Let’s go back to 1992 when then-Senator Joe Biden, an influential and rather hawkish member of the Senate Foreign Relations Committee, raised alarms at a neo-conservative U.S. grand strategy put forth by the George H.W. Bush administration. He denounced it as “literally a ‘Pax Americana.’ A global security system where threats to stability are suppressed or destroyed by U.S. military power.”

The strategy was promoted in 1997 by a newly created Project for the New American Century (PNAC). The group published two letters in 1998 urging the Clinton administration and Congress to, among other things, “be prepared to use (military) force . . . to help remove (Iraqi President) Saddam (Hussein) from power.”

Clinton ignored them but when George W. Bush became president, the neo-conservative worldview dominated foreign policy, with PNAC members such as Dick Cheney (Vice President) and Donald Rumsfeld (Defense Secretary) taking charge.

Hardly five hours after the 9/11 attacks, Rumsfeld was telling his aides to come up with plans for striking Iraq—even though there was no evidence linking Saddam Hussein to the attacks.

Over and over, the Bush neo-conservatives made claims that Saddam was involved with al-Qaeda or even behind 9/11. That Saddam was reconstituting his weapons of mass destruction program. These were lies. The neo-cons clashed with the U.S. intelligence community over this.

We were told that the forceful military might was necessary to stop another 9/11. But the wars grind on without peace or victory. The Costs of War project at Brown University recently released a report saying that the cost of the global “war on terror” stands at $8 trillion and 900,000 deaths.

Donald Trump came along and claimed the elites don’t allow the military to do what needs to be done. He had the attitude of a ‘Soldier of Fortune’ T-shirt which said “Kill Them All And Let God Sort Them Out” (an unofficial slogan of U.S. Special Forces in Vietnam as well as in Iraq and Afghanistan with Allah sorting them out).

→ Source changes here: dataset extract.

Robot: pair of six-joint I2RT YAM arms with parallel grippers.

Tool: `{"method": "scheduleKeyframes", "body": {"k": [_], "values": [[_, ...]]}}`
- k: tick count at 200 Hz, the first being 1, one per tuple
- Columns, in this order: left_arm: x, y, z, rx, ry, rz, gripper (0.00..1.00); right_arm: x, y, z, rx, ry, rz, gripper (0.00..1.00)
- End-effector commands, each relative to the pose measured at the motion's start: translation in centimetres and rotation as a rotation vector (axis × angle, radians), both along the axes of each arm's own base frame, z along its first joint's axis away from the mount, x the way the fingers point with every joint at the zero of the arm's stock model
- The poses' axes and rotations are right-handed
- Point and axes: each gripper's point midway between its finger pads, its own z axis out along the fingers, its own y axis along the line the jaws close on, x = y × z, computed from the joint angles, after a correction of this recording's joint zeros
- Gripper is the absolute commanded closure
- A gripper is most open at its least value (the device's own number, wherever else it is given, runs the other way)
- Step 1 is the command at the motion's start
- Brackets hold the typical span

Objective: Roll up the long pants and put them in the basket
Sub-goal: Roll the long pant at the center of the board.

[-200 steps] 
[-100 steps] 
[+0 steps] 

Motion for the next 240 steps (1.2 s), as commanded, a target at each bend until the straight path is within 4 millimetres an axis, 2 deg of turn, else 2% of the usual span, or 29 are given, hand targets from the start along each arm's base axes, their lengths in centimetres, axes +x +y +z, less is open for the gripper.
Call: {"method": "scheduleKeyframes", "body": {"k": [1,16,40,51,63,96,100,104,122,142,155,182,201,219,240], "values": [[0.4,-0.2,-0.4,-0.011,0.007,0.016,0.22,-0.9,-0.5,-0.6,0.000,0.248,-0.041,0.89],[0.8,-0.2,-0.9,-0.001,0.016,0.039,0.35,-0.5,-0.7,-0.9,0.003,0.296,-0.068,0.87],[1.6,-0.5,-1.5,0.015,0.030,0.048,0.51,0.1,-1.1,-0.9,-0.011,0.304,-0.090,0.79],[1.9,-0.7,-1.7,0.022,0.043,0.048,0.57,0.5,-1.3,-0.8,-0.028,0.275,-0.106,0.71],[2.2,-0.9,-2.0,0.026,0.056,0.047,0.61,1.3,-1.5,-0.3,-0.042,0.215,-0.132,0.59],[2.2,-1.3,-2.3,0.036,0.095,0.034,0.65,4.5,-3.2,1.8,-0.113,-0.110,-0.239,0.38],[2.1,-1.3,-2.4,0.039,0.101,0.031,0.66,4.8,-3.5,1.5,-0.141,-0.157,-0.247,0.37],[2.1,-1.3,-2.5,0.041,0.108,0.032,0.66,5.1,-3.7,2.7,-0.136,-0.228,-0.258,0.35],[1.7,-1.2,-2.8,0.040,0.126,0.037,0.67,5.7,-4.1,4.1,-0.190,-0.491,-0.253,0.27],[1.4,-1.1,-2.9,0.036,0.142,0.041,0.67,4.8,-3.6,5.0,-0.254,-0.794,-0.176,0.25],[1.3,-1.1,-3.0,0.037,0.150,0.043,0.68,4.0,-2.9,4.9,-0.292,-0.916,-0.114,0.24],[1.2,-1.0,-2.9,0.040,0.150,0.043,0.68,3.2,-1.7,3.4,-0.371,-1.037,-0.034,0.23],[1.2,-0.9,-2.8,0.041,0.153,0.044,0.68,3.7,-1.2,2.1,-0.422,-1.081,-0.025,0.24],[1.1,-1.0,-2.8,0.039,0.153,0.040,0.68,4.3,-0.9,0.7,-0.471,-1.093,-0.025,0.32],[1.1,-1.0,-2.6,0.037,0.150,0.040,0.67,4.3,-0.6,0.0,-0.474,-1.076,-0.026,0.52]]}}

Civilian deaths from airstrikes in Afghanistan increased drastically during the Trump era, according to the Costs of War project. The number of civilians killed rose about 330 percent from 2016, the last full year of the Obama administration to 2019. Trump relaxed the rules of engagement for bombing.

Trump’s envoys signed a peace deal with the Taliban without the involvement of the Afghan government. Some 5000 Taliban prisoners were released from prison. This was a signal that the game was over. Afghan tribal leaders cut their own deals with the Taliban. Military commanders surrendered to the Taliban. Is it surprising the regime collapsed so quickly?

In an alternative reality, the war comes home. The arrested January 6 insurrectionists are political prisoners. Climate change is a hoax. The virus is like the flu. Every election is stolen if the Republican loses. Help! 

This opinion column does not necessarily reflect the views of Boulder Weekly.